◆ SUPPLIED INFORMATION
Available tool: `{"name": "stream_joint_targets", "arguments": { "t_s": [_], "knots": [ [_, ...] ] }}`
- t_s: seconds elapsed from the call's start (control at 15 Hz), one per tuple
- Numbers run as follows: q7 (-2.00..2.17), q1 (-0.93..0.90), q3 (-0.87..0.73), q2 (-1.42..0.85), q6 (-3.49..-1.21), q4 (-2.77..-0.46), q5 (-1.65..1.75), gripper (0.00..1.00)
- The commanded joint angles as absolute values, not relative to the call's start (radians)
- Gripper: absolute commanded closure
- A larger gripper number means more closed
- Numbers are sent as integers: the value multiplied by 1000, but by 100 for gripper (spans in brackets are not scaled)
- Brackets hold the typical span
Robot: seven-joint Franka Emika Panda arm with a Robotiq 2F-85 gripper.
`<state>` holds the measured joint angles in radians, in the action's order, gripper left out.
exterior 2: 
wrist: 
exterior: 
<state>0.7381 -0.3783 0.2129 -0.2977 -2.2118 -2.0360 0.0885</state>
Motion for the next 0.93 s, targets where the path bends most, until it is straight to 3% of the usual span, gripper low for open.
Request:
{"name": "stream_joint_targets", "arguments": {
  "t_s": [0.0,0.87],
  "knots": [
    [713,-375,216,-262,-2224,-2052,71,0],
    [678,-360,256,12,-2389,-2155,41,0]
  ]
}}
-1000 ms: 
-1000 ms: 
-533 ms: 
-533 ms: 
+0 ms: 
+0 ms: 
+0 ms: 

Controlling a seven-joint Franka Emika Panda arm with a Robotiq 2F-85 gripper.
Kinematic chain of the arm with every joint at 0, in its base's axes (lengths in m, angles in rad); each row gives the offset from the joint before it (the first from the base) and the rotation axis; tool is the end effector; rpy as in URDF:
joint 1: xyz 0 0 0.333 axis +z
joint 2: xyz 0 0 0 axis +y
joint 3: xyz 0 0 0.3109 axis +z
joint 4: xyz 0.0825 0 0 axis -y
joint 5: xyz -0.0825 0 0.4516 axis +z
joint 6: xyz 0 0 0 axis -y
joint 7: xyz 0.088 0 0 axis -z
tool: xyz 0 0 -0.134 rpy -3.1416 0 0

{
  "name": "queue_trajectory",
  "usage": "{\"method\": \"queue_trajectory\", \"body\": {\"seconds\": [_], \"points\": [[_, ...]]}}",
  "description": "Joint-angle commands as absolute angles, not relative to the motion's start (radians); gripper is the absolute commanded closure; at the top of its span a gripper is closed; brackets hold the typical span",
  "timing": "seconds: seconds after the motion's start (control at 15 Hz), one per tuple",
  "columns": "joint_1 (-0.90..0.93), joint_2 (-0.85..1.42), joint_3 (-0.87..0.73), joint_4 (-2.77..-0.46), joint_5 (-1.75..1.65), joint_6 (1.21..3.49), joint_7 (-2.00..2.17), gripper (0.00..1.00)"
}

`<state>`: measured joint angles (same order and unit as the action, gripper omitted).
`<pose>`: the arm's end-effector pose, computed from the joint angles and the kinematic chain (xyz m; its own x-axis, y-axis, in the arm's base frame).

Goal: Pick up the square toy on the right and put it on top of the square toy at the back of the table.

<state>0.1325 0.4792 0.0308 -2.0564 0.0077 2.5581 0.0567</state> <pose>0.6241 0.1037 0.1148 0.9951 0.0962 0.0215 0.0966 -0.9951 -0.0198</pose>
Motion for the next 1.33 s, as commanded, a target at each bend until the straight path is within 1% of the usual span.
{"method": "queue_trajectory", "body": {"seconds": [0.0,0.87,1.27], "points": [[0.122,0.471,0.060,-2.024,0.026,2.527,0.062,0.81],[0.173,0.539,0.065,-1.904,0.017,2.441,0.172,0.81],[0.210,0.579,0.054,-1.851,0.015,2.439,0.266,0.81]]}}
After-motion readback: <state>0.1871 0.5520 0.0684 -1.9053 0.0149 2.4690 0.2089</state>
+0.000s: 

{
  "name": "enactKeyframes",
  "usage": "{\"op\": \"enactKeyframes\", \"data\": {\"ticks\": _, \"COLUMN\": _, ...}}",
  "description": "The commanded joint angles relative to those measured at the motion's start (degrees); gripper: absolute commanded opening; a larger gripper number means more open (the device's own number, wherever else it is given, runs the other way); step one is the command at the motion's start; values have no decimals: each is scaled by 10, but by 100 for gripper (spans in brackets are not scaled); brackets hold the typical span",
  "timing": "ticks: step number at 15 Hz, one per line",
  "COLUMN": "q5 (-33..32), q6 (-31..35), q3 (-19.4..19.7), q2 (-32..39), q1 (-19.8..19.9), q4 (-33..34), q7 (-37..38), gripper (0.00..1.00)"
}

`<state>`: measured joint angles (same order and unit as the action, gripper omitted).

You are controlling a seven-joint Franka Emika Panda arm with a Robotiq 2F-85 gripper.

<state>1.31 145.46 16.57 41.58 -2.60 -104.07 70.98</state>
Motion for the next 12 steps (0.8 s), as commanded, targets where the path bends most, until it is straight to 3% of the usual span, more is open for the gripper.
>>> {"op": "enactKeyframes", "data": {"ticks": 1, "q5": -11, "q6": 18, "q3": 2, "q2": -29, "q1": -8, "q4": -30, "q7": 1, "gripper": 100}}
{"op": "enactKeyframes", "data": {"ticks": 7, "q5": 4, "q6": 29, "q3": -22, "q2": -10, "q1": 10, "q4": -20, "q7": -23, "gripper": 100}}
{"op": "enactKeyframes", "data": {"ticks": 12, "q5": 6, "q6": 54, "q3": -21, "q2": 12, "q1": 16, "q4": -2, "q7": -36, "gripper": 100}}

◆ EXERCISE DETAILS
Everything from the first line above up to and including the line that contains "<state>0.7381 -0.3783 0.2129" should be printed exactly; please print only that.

◆ WRITTEN RESPONSE
Available tool: `{"name": "stream_joint_targets", "arguments": { "t_s": [_], "knots": [ [_, ...] ] }}`
- t_s: seconds elapsed from the call's start (control at 15 Hz), one per tuple
- Numbers run as follows: q7 (-2.00..2.17), q1 (-0.93..0.90), q3 (-0.87..0.73), q2 (-1.42..0.85), q6 (-3.49..-1.21), q4 (-2.77..-0.46), q5 (-1.65..1.75), gripper (0.00..1.00)
- The commanded joint angles as absolute values, not relative to the call's start (radians)
- Gripper: absolute commanded closure
- A larger gripper number means more closed
- Numbers are sent as integers: the value multiplied by 1000, but by 100 for gripper (spans in brackets are not scaled)
- Brackets hold the typical span
Robot: seven-joint Franka Emika Panda arm with a Robotiq 2F-85 gripper.
`<state>` holds the measured joint angles in radians, in the action's order, gripper left out.
exterior 2: 
wrist: 
exterior: 
<state>0.7381 -0.3783 0.2129 -0.2977 -2.2118 -2.0360 0.0885</state>

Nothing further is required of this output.